Task to complete:
Leave out the pictures and reproduce all of the data exactly.

Data provided:
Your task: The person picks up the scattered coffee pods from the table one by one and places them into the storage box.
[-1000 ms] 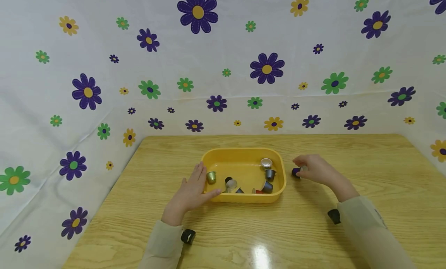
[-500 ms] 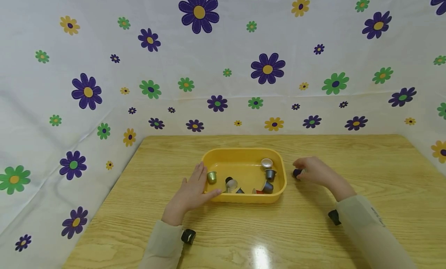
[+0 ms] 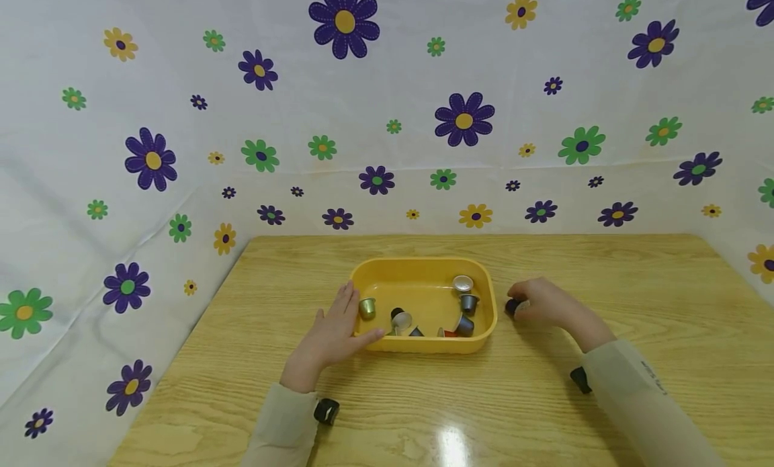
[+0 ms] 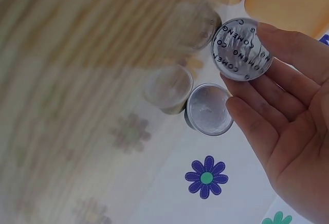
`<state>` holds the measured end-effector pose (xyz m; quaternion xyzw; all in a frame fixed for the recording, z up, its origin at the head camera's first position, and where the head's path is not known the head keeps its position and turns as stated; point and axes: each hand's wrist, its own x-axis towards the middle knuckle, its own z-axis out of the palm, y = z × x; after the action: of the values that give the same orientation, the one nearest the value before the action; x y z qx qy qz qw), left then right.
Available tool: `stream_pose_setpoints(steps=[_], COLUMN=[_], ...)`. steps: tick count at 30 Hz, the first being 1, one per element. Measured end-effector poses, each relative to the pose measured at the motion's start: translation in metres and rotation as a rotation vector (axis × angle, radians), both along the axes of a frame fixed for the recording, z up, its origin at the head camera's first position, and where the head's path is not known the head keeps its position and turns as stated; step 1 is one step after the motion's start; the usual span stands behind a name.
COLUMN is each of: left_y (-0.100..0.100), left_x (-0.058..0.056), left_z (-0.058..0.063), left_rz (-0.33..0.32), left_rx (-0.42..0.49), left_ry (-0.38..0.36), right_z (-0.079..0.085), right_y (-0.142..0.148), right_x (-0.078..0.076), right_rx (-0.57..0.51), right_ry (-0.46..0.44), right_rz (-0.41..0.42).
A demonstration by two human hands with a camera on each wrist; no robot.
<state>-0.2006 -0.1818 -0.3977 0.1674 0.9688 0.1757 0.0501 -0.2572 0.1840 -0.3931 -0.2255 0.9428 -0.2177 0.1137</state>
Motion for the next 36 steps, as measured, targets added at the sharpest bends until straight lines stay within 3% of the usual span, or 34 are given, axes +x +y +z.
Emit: stream_pose_setpoints(steps=[29, 36], left_y=[0.0, 0.0], left_x=[0.001, 0.001], left_z=[0.001, 0.001], left_rz=[0.003, 0.002], left_rx=[-0.001, 0.008], left_ry=[-0.004, 0.001], right_z=[-0.007, -0.007], right_y=[-0.012, -0.013], right_x=[-0.003, -0.001], right_rx=[-0.034, -0.043], right_ry=[0.013, 0.014], right_rz=[0.195, 0.211])
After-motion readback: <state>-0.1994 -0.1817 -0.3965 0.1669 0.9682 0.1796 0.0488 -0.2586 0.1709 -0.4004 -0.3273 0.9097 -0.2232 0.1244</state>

Answer box:
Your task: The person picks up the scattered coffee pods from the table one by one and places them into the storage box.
[-1000 ms] 
[-500 ms] 
[+0 ms] 
[+0 ms] 
`<state>` holds the measured end-effector pose (xyz m; quaternion xyzw; all in a frame fixed for the recording, z up, its origin at the head camera's first position, and where the head's path is not known the head keeps its position and turns as stated; point and axes: each hand's wrist, its own x-axis towards the middle knuckle, its own z-axis out of the palm, y = z × x; after the action: of the values that give the same orientation, the one nearest the value before the action; x y z qx qy qz qw), left then right.
Available tool: `stream_pose_setpoints(steps=[_], COLUMN=[_], ...)`. steps: tick count at 30 Hz, the first being 1, one per element. Measured end-effector poses, each relative to the pose measured at the motion's start: translation in metres and rotation as a rotation vector (axis × angle, radians), both along the axes of a frame fixed for the recording, z up, its origin at the head camera's first position, and where the head's path is not known the head keeps its position and turns as stated; step 1 is one step after the motion's start; the usual span stands behind a name.
COLUMN is each of: left_y (-0.100..0.100), left_x (-0.058..0.056), left_z (-0.058..0.063), left_rz (-0.33..0.32), left_rx (-0.42..0.49), left_ry (-0.38..0.36), right_z (-0.079..0.085), right_y (-0.142..0.148), right_x (-0.078..0.076), right_rx (-0.57..0.51), right_ry (-0.46..0.44), right_rz (-0.41..0.42).
A demonstration by two human hands with a camera on each wrist; no robot.
<state>-0.2006 -0.1818 -0.3977 0.1674 0.9688 0.1757 0.0501 -0.2572 0.1840 -0.3931 -0.2255 0.9428 -0.2177 0.1137</state>
Motion for the next 36 steps, as measured, targets added at the sharpest bends until straight lines stay within 3% of the usual span, or 34 are given, axes +x +y +z.
Emit: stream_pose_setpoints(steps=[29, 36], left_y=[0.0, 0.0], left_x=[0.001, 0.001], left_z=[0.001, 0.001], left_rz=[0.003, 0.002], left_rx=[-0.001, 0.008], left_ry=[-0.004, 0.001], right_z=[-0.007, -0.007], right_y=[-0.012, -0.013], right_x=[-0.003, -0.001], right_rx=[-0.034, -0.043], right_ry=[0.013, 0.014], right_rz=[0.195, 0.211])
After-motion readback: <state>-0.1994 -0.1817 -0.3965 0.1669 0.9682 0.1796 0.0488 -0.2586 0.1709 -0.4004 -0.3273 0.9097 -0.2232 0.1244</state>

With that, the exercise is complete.